After a bit of trouble with the equipment, they sound test with a funkified cover of the Knight Rider theme song. Oh, my heart is bursting! I love them soooo much!

"Words" has a swirling, driving beat and stand-out guitar theme that makes me want to fly fighter jets and nuke the shit out of the folks who have pissed me off. It also makes me want to institute a generous Marshall Plan to assist them afterwards. It's really the yin and the yang of warfare for me. {wow! that song knocked me out, too, when I saw them back in June! -igLiz}

"Words they meant nothing/ So you can't hurt me/ On summer days like these/ I said words they mean nothing/ So you can't stop me/ I said your eyes, they say nothing/ So you can't fault me/ I said words they mean nothing/ So you can't hurt me…"

"N.Y.", as better minds than mine have noted, is perhaps the best paean to that great city that has ever been written.

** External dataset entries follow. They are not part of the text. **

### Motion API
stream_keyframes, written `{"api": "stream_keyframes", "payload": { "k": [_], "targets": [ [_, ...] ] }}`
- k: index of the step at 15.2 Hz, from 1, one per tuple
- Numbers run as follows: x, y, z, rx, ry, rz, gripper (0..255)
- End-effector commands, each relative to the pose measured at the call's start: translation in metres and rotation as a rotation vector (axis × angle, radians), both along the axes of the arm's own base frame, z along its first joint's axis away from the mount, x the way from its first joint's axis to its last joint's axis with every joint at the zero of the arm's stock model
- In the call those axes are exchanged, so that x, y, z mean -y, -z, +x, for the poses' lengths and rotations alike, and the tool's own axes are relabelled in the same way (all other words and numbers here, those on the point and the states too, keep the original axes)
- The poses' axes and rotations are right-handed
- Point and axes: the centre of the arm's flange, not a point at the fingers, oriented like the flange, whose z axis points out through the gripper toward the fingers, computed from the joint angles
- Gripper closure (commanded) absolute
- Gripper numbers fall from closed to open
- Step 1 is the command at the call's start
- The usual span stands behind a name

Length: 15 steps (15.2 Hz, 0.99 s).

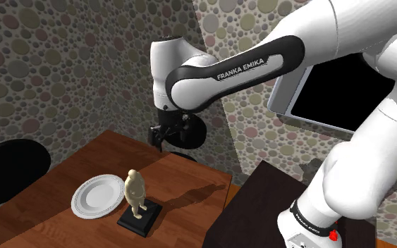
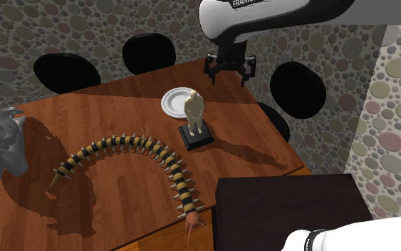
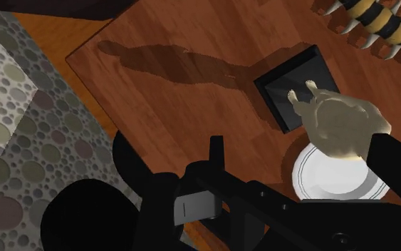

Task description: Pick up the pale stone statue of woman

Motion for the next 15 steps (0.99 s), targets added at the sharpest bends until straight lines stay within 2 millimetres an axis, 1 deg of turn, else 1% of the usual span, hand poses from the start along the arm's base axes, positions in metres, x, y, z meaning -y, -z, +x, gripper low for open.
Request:
{"api": "stream_keyframes", "payload": {
  "k": [1,12,15],
  "targets": [
    [-0.016,0.016,0.014,-0.002,0.007,0.006,0],
    [-0.101,0.099,0.095,-0.017,0.044,0.037,0],
    [-0.104,0.112,0.097,-0.018,0.045,0.038,0]
  ]
}}
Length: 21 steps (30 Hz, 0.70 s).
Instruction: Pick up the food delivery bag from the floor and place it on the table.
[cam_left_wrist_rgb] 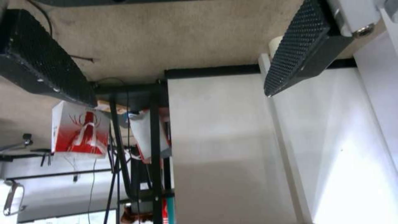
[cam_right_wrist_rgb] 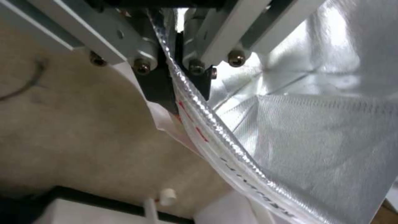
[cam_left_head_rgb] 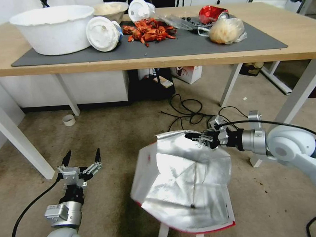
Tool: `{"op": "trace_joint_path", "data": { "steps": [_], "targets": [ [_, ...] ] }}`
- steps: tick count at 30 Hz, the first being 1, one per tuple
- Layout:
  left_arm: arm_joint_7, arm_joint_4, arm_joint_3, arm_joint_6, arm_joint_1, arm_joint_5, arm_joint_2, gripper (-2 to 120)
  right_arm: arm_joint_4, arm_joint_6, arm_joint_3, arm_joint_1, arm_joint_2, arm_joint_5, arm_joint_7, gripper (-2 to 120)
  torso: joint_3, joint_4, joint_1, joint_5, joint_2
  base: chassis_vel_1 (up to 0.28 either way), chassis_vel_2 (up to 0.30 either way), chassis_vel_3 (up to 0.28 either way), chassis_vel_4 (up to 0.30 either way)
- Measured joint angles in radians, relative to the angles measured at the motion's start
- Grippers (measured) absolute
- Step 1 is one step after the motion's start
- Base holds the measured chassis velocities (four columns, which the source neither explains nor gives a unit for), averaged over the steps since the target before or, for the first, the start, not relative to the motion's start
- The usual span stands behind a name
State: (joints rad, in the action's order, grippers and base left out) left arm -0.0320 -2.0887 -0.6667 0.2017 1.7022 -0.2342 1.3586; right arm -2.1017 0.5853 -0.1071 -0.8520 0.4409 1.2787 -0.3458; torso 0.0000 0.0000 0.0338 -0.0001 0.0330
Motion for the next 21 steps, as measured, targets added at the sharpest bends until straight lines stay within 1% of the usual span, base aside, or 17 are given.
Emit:
{"op": "trace_joint_path", "data": {
  "steps": [1,3,4,6,9,14,21],
  "targets": [
    [0.0,0.0,0.0,0.0,0.0,0.0,0.0,100,0.0,0.0,0.0,0.0,0.0,0.0,0.0,0,0.0,0.0,0.0,0.0,0.0,0.0,0.0,0.0,0.0],
    [0.0,-0.008,-0.002,0.004,0.003,-0.002,0.002,100,-0.04,0.029,-0.007,0.001,-0.009,0.096,0.045,0,0.0,0.0,0.0,0.0002,0.0,0.0,0.0,0.0,0.0],
    [0.0,-0.008,-0.002,0.004,0.003,-0.002,0.002,100,-0.04,0.029,-0.007,0.001,-0.009,0.096,0.045,0,0.0,0.0,0.0,0.0002,0.0,0.0,0.0,0.0,0.0],
    [-0.003,-0.016,-0.002,0.012,0.005,-0.005,0.006,100,-0.064,0.044,-0.021,-0.001,-0.021,0.16,0.068,0,0.0,0.0,0.0,0.0001,0.0,0.0,0.0,0.0,0.0],
    [-0.004,-0.018,-0.002,0.015,0.006,-0.005,0.009,100,-0.073,0.047,-0.042,-0.013,-0.027,0.18,0.073,0,0.0,0.0,0.0,0.0001,0.0,0.0,0.0,0.0,0.0],
    [-0.004,-0.021,-0.001,0.022,0.006,0.0,0.011,100,-0.076,0.047,-0.073,-0.041,-0.033,0.172,0.073,0,0.0,-0.0001,0.0,0.0,0.0,0.0,0.0,0.0,0.0],
    [-0.002,-0.026,0.002,0.029,0.007,0.036,0.012,100,-0.08,0.036,-0.118,-0.105,-0.034,0.114,0.053,0,0.0,-0.0001,0.0,0.0,0.0,0.0,0.0,0.0,0.0]
  ]
}}
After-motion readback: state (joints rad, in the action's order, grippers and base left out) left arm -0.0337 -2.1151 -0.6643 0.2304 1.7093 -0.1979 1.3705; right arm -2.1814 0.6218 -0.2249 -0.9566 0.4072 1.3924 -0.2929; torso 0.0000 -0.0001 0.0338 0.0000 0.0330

It is simultaneously anguished and joyful, truly evoking a sense of endless possibility, and the sense of overwhelming choice that comes with it.

Two standout tracks from the remainder of the set were "Catch the Sun" from Lost Souls, and the next big radio hit from The Last Broadcast – "Caught by the River". They both sounded great – better than the CDs – through that ineffable miracle of live music played by a band that really loves what it is playing.

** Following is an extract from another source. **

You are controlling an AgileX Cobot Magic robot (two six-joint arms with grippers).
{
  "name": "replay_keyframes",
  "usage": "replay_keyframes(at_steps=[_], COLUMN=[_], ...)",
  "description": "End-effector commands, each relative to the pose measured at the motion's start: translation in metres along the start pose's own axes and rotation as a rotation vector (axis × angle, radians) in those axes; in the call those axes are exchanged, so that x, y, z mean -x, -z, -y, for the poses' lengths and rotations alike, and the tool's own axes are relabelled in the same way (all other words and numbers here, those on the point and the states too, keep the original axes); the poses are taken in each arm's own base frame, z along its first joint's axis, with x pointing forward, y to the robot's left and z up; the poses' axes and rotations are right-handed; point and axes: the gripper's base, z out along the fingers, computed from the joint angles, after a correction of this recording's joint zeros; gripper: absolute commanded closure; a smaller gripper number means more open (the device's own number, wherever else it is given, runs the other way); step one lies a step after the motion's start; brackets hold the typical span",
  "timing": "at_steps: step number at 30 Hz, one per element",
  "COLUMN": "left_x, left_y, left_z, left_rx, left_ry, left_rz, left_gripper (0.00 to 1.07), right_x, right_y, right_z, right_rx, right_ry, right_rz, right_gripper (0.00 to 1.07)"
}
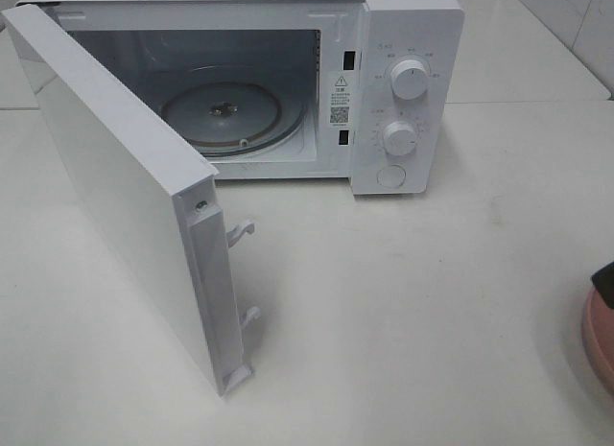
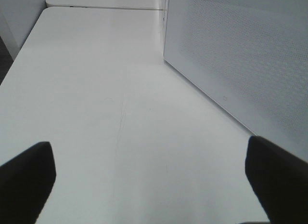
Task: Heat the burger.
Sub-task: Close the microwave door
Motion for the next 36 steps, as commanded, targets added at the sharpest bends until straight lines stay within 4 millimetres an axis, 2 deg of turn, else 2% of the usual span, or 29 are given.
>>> replay_keyframes(at_steps=[1, 3, 5, 7, 8, 11, 13, 14, 16, 20, 28, 36], left_x=[-0.001, -0.001, -0.001, -0.001, -0.001, -0.001, -0.001, -0.001, -0.001, -0.001, -0.001, -0.001], left_y=[0.001, 0.001, 0.001, 0.001, 0.001, 0.001, 0.001, 0.001, 0.001, 0.001, 0.001, 0.001], left_z=[0.000, 0.000, 0.000, 0.000, 0.000, 0.000, 0.000, 0.000, 0.000, 0.000, 0.000, 0.000], left_rx=[0.003, 0.003, 0.003, 0.003, 0.003, 0.003, 0.003, 0.003, 0.003, 0.003, 0.003, 0.003], left_ry=[0.006, 0.006, 0.006, 0.006, 0.006, 0.006, 0.006, 0.006, 0.006, 0.006, 0.006, 0.006], left_rz=[0.023, 0.023, 0.023, 0.023, 0.023, 0.023, 0.023, 0.023, 0.023, 0.023, 0.023, 0.023], left_gripper=[0.07, 0.07, 0.07, 0.07, 0.07, 0.07, 0.07, 0.07, 0.07, 0.07, 0.07, 0.07], right_x=[-0.009, -0.013, -0.030, -0.035, -0.046, -0.051, -0.068, -0.068, -0.080, -0.090, -0.099, -0.110], right_y=[0.013, 0.017, 0.028, 0.030, 0.031, 0.032, 0.031, 0.031, 0.026, 0.022, 0.025, 0.033], right_z=[0.004, 0.005, 0.011, 0.012, 0.014, 0.015, 0.018, 0.018, 0.019, 0.021, 0.020, 0.017], right_rx=[0.010, 0.014, 0.019, 0.020, 0.023, 0.024, 0.031, 0.031, 0.035, 0.036, 0.034, -0.024], right_ry=[0.009, 0.003, -0.010, -0.013, -0.019, -0.023, -0.030, -0.030, -0.037, -0.048, -0.189, -0.267], right_rz=[0.028, 0.043, 0.081, 0.087, 0.097, 0.102, 0.145, 0.145, 0.167, 0.185, 0.338, 0.419], right_gripper=[0.31, 0.31, 0.31, 0.31, 0.31, 0.31, 0.31, 0.31, 0.31, 0.31, 0.31, 0.31])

The band closes out the set with "The Cedar Room", which is marred only by Jimi's insistence that he is having voice trouble. Poor lad – we can't hear it though, and it's only because he tells us that we know why he is acting a wee bit cranky.

The band departs, and it takes the crowd a minute or two to work up into true "we want an encore!" mode. I have a momentary flash of panic that this lackluster response is going to deny us more Doves, but it is quickly lifted with the return of Jimi and company to the stage.

After treating us to two more songs from Lost Souls the encore and the show end with the fabled "Space Face". I'd heard of this track, written back in the day when Doves was still SubSub, and all I can say is I was not disappointed.

With scenes from 2001: A Space Odyssey on the vid screen (and clips from 2010, too) Doves breaks out one of the best pieces of their dance/trance/house/spacerock past. The guys are jamming, obviously completely in love with this tune. Even the slack-ass Showbox audience is digging it, dancing with more passion than they've shown all night. I have to admit it, rocking out to "Space Face" at the end of this show, with the monolith-delivered final message from 2010 flashing on the screen made me tear up a wee bit. "All these worlds are yours…", says the Monolith.

Indeed. All these worlds are yours, Doves. Use them together, use them in peace. Well, except Europa. Even you guys don't get Europa.